- _TASK INSTRUCTIONS_: Transcribe the data verbatim and drop its images.

- _GIVEN DATA_:

__________________________________________________

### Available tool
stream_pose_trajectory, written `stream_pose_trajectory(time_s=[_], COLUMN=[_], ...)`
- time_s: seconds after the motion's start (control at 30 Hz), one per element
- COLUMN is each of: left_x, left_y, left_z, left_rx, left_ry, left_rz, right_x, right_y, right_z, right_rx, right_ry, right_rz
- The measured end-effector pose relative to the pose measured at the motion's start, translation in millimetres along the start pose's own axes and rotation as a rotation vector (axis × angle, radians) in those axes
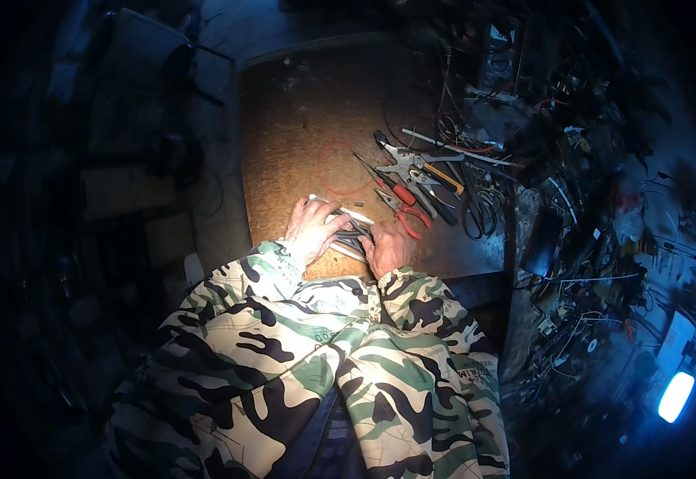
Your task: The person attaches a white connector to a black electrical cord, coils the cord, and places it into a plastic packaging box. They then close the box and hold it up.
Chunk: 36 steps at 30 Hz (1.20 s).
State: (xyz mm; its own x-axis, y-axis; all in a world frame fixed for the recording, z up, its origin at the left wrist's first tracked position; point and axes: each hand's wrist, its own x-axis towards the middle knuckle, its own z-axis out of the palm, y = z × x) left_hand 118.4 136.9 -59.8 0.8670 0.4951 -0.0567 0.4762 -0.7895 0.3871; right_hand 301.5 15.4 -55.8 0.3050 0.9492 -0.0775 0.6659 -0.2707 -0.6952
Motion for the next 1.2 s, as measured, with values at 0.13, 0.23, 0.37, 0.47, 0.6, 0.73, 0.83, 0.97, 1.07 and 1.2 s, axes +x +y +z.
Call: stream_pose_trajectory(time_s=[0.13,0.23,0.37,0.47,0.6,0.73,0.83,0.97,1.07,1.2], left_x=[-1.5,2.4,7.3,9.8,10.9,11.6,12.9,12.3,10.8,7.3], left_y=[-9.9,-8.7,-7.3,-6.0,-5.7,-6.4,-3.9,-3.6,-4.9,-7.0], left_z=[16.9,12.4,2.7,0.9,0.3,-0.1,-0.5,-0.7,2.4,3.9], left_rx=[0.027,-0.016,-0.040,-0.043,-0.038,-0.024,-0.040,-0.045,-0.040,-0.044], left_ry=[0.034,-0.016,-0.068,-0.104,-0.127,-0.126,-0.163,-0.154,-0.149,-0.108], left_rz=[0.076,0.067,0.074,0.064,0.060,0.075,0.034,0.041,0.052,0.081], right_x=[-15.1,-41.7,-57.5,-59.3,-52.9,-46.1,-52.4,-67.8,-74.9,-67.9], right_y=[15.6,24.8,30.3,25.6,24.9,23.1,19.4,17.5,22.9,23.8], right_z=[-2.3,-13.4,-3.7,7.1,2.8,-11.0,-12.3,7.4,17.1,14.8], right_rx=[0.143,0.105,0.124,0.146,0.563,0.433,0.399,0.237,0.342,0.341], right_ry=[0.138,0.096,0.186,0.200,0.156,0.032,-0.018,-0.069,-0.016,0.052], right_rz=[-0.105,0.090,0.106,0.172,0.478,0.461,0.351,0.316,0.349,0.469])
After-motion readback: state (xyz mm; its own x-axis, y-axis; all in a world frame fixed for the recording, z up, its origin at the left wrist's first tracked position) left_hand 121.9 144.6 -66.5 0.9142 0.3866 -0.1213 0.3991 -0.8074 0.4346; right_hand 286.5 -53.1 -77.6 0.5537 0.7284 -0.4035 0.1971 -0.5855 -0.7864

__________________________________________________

- _RESPONSE_:
### Available tool
stream_pose_trajectory, written `stream_pose_trajectory(time_s=[_], COLUMN=[_], ...)`
- time_s: seconds after the motion's start (control at 30 Hz), one per element
- COLUMN is each of: left_x, left_y, left_z, left_rx, left_ry, left_rz, right_x, right_y, right_z, right_rx, right_ry, right_rz
- The measured end-effector pose relative to the pose measured at the motion's start, translation in millimetres along the start pose's own axes and rotation as a rotation vector (axis × angle, radians) in those axes
Your task: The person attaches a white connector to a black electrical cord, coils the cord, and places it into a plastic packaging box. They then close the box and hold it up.
Chunk: 36 steps at 30 Hz (1.20 s).
State: (xyz mm; its own x-axis, y-axis; all in a world frame fixed for the recording, z up, its origin at the left wrist's first tracked position; point and axes: each hand's wrist, its own x-axis towards the middle knuckle, its own z-axis out of the palm, y = z × x) left_hand 118.4 136.9 -59.8 0.8670 0.4951 -0.0567 0.4762 -0.7895 0.3871; right_hand 301.5 15.4 -55.8 0.3050 0.9492 -0.0775 0.6659 -0.2707 -0.6952
Motion for the next 1.2 s, as measured, with values at 0.13, 0.23, 0.37, 0.47, 0.6, 0.73, 0.83, 0.97, 1.07 and 1.2 s, axes +x +y +z.
Call: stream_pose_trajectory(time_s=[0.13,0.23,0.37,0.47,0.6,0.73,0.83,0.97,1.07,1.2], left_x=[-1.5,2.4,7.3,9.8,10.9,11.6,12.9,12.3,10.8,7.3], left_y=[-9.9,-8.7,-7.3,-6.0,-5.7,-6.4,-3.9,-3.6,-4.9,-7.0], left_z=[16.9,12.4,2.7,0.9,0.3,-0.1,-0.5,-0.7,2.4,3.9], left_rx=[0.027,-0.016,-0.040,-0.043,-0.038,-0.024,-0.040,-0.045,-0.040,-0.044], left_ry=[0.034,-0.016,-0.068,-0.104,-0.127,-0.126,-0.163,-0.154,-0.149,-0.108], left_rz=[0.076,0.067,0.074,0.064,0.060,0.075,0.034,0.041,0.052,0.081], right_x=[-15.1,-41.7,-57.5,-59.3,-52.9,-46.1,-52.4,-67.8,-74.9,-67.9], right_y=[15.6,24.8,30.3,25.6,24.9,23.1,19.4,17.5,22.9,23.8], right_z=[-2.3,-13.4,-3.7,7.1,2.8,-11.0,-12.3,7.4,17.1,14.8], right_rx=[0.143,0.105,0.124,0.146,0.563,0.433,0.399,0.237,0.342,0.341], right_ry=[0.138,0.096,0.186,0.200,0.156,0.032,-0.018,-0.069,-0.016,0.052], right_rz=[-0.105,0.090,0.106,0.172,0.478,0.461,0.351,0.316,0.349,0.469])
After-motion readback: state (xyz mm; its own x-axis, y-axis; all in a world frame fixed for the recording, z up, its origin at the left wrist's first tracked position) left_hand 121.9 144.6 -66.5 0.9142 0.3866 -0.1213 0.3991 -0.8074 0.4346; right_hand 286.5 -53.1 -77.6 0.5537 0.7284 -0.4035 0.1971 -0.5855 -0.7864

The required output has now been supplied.